_INSTRUCTIONS FOR THE TASK:_ Each line from the opening of the records that follow to the line with "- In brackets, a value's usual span" needs to be written out exactly. Add nothing.

_DATA EXTRACTS:_
====================

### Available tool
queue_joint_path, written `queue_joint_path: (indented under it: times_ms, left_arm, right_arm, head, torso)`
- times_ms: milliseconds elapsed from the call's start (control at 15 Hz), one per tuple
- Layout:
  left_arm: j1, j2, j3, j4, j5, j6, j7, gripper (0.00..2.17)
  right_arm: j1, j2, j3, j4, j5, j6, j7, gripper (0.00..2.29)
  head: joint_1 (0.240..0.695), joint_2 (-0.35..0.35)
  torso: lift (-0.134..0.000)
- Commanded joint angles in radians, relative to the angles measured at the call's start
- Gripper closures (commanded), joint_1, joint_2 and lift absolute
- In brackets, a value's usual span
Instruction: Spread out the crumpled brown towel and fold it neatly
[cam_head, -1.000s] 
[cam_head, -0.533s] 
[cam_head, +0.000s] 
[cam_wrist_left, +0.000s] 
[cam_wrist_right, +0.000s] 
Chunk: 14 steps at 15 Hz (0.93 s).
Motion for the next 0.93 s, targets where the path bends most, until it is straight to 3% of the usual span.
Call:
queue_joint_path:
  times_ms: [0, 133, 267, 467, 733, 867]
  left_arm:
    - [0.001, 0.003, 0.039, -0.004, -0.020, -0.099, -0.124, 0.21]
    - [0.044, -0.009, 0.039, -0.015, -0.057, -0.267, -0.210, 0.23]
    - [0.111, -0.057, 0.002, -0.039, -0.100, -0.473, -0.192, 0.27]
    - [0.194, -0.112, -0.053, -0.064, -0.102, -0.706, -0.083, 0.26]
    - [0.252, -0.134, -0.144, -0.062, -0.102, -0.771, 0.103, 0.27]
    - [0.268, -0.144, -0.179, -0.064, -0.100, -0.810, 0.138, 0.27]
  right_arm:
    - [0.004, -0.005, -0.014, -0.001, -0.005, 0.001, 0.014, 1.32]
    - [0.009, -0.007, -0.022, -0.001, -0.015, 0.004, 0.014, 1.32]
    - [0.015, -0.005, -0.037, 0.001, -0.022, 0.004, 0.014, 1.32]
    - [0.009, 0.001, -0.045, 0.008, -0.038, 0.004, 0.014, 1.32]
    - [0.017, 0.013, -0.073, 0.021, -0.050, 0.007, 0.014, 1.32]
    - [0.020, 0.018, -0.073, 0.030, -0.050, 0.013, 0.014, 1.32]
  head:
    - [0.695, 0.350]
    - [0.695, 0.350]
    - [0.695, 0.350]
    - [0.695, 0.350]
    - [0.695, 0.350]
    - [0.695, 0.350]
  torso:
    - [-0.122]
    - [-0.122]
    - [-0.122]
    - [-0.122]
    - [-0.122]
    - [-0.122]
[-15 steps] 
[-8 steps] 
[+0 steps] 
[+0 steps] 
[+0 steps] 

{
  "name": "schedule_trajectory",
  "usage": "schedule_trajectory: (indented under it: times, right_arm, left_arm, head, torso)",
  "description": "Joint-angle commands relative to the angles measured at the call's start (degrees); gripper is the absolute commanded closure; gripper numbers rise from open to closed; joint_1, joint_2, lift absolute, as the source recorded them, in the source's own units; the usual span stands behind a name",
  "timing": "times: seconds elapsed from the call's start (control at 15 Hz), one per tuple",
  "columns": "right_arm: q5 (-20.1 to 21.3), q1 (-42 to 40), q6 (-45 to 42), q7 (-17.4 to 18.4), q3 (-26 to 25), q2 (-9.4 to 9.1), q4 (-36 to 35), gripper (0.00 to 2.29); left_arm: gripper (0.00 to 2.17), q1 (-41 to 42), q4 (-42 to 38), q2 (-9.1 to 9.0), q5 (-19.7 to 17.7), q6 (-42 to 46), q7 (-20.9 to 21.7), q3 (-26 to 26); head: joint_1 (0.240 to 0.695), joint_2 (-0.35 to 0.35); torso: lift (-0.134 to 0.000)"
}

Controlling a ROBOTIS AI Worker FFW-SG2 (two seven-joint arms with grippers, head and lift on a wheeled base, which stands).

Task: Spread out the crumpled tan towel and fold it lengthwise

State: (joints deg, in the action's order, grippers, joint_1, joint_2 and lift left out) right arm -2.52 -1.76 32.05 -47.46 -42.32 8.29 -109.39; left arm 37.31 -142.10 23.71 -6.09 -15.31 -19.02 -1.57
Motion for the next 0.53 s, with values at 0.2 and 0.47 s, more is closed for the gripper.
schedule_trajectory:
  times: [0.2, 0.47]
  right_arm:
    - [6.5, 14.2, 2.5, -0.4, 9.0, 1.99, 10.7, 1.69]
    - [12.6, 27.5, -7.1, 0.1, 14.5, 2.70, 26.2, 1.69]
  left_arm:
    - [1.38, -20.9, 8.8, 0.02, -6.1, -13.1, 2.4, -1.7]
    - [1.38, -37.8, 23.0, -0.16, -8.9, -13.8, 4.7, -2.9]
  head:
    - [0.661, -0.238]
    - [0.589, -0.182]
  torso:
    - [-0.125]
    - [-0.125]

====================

_WRITTEN SOLUTION:_
### Available tool
queue_joint_path, written `queue_joint_path: (indented under it: times_ms, left_arm, right_arm, head, torso)`
- times_ms: milliseconds elapsed from the call's start (control at 15 Hz), one per tuple
- Layout:
  left_arm: j1, j2, j3, j4, j5, j6, j7, gripper (0.00..2.17)
  right_arm: j1, j2, j3, j4, j5, j6, j7, gripper (0.00..2.29)
  head: joint_1 (0.240..0.695), joint_2 (-0.35..0.35)
  torso: lift (-0.134..0.000)
- Commanded joint angles in radians, relative to the angles measured at the call's start
- Gripper closures (commanded), joint_1, joint_2 and lift absolute
- In brackets, a value's usual span

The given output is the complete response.